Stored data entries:
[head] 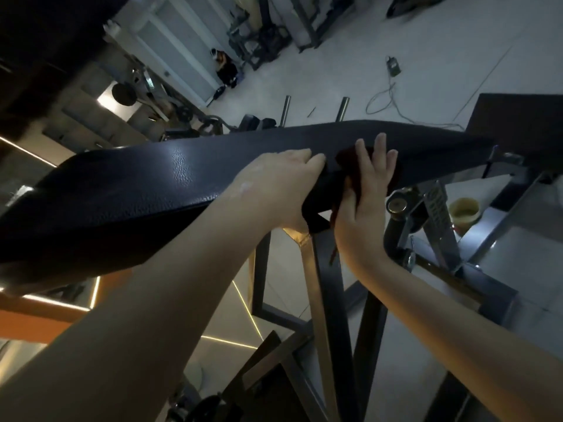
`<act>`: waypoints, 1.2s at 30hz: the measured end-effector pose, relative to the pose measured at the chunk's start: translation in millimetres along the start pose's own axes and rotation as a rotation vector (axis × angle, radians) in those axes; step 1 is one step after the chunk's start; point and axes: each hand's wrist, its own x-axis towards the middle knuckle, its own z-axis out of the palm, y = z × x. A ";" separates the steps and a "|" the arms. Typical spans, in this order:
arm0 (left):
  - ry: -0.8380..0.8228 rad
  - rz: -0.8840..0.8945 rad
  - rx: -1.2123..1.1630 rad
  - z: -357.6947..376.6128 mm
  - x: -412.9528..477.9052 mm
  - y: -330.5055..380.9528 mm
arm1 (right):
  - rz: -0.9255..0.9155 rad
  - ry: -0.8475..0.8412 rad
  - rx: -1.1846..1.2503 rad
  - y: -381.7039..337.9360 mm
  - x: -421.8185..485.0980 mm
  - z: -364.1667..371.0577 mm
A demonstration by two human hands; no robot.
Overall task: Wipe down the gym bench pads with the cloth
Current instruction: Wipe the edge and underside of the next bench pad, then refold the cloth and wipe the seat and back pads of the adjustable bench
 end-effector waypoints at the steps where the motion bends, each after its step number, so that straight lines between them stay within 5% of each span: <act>1: -0.009 0.018 -0.019 -6.1 -2.9 3.9 | 0.009 -0.038 -0.010 1.2 4.1 -6.8; 8: 0.026 0.001 -0.702 -38.8 38.1 35.1 | 0.082 -0.192 -0.086 -10.7 26.0 -62.7; 19: 0.126 0.041 -1.765 -157.3 159.6 110.6 | -0.289 -0.330 -0.355 -46.6 201.6 -202.7; 26: 0.201 0.289 -2.062 -274.0 250.7 153.7 | -0.344 -0.433 -0.469 -99.8 342.2 -302.3; 36: 0.318 0.486 -1.989 -408.5 365.9 181.6 | -0.396 -0.437 -0.928 -142.2 504.7 -441.3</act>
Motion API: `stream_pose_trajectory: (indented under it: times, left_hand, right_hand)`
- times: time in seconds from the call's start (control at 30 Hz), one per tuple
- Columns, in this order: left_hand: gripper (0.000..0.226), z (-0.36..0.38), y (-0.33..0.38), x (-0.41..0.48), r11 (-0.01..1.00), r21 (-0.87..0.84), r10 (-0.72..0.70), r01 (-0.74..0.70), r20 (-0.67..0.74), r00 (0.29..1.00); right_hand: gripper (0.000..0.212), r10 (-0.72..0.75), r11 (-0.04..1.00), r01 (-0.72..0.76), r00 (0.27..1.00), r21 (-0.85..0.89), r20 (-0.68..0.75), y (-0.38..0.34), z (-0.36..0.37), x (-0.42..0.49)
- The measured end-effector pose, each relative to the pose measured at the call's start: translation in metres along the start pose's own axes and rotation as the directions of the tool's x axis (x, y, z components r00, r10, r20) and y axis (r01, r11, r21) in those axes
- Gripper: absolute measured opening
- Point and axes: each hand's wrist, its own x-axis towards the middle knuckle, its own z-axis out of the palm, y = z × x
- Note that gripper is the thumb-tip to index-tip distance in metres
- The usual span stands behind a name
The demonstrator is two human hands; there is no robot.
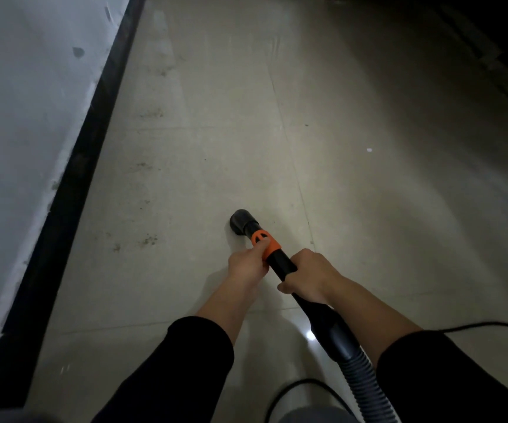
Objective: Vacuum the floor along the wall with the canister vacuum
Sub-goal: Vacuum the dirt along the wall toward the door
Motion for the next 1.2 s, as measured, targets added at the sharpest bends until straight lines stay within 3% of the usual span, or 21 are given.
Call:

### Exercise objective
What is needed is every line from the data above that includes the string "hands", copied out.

### Response to this task
A demonstration by two human hands; no robot.
The demonstrator is two human hands; there is no robot.

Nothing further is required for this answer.